**REQUIRED ACTION:**
Go through the lines below and retype each one exactly.

**DATA EXCERPT:**
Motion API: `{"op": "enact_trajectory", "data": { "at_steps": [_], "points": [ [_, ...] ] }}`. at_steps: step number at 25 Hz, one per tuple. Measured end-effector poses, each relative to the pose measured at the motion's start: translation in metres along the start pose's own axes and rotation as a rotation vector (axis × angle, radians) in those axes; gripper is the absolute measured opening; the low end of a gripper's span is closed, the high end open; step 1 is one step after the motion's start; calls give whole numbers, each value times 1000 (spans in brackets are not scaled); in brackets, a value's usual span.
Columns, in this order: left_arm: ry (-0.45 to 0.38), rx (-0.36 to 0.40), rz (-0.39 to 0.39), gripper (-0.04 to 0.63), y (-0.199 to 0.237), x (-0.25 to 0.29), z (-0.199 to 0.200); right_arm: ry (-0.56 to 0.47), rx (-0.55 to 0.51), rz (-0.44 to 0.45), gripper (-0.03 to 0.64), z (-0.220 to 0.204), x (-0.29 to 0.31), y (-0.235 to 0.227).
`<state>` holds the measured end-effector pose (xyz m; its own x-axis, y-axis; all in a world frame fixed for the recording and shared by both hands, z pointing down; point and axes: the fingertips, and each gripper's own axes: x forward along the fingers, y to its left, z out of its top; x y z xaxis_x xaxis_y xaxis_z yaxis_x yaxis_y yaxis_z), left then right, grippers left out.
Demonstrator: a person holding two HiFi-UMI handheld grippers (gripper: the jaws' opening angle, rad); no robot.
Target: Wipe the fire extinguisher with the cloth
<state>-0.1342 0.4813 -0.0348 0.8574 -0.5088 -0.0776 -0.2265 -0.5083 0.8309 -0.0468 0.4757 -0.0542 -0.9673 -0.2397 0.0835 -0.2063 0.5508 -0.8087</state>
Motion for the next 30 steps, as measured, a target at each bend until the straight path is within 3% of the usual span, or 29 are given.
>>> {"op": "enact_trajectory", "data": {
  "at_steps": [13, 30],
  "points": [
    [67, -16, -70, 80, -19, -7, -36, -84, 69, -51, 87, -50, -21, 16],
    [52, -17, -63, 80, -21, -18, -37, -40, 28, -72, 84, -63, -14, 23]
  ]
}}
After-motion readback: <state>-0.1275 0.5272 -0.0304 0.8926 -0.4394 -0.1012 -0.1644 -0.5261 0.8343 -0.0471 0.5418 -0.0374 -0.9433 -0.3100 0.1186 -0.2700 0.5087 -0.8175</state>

**REPLY:**
Motion API: `{"op": "enact_trajectory", "data": { "at_steps": [_], "points": [ [_, ...] ] }}`. at_steps: step number at 25 Hz, one per tuple. Measured end-effector poses, each relative to the pose measured at the motion's start: translation in metres along the start pose's own axes and rotation as a rotation vector (axis × angle, radians) in those axes; gripper is the absolute measured opening; the low end of a gripper's span is closed, the high end open; step 1 is one step after the motion's start; calls give whole numbers, each value times 1000 (spans in brackets are not scaled); in brackets, a value's usual span.
Columns, in this order: left_arm: ry (-0.45 to 0.38), rx (-0.36 to 0.40), rz (-0.39 to 0.39), gripper (-0.04 to 0.63), y (-0.199 to 0.237), x (-0.25 to 0.29), z (-0.199 to 0.200); right_arm: ry (-0.56 to 0.47), rx (-0.55 to 0.51), rz (-0.44 to 0.45), gripper (-0.03 to 0.64), z (-0.220 to 0.204), x (-0.29 to 0.31), y (-0.235 to 0.227).
`<state>` holds the measured end-effector pose (xyz m; its own x-axis, y-axis; all in a world frame fixed for the recording and shared by both hands, z pointing down; point and axes: the fingertips, and each gripper's own axes: x forward along the fingers, y to its left, z out of its top; x y z xaxis_x xaxis_y xaxis_z yaxis_x yaxis_y yaxis_z), left then right, grippers left out.
Demonstrator: a person holding two HiFi-UMI handheld grippers (gripper: the jaws' opening angle, rad); no robot.
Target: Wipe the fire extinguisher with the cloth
<state>-0.1342 0.4813 -0.0348 0.8574 -0.5088 -0.0776 -0.2265 -0.5083 0.8309 -0.0468 0.4757 -0.0542 -0.9673 -0.2397 0.0835 -0.2063 0.5508 -0.8087</state>
Motion for the next 30 steps, as measured, a target at each bend until the straight path is within 3% of the usual span, or 29 are given.
>>> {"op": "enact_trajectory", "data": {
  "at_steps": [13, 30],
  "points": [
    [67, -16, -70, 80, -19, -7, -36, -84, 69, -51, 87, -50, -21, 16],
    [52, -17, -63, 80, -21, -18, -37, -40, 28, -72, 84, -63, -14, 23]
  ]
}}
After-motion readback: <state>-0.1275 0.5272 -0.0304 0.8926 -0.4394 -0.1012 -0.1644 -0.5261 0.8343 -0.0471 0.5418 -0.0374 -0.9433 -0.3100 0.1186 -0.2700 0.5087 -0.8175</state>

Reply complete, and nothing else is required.